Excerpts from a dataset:
====
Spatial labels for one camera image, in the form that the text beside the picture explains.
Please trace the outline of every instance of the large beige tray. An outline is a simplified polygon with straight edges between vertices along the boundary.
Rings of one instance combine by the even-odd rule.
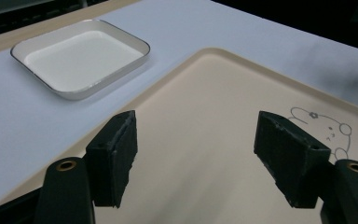
[[[321,202],[291,208],[254,154],[259,110],[317,137],[332,162],[358,160],[358,107],[223,49],[197,52],[130,109],[139,152],[121,207],[96,208],[97,223],[321,223]]]

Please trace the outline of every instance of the tray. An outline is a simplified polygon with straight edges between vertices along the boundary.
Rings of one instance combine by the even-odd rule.
[[[95,209],[96,223],[321,223],[321,201],[291,208],[254,154],[259,110],[317,137],[332,162],[358,160],[358,107],[223,49],[195,53],[130,109],[139,144],[130,183],[119,209]],[[98,131],[63,156],[81,155]]]
[[[143,40],[88,20],[20,42],[11,55],[50,90],[80,100],[140,66],[149,51]]]

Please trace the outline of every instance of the wooden edge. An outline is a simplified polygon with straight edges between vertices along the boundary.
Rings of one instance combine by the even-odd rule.
[[[109,0],[100,4],[85,7],[77,11],[61,15],[59,17],[41,21],[29,26],[22,27],[0,35],[0,51],[10,49],[22,40],[42,35],[44,33],[59,29],[72,23],[93,19],[110,11],[128,6],[139,0]]]

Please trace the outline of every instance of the white table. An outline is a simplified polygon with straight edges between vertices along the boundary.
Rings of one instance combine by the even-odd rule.
[[[99,17],[151,46],[150,58],[90,98],[50,92],[0,52],[0,202],[199,49],[232,51],[358,105],[358,49],[208,0],[144,0]]]

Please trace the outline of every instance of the cartoon bear face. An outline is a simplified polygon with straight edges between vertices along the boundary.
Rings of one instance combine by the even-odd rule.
====
* Work task *
Please return all lines above in which the string "tray" is found.

* Response for this exercise *
Please trace the outline of every instance of the large beige tray. An outline is a simplified polygon with straight edges between vertices along the boundary.
Please trace the outline of every instance of the tray. An outline is a simplified polygon with straight edges between vertices along the boundary.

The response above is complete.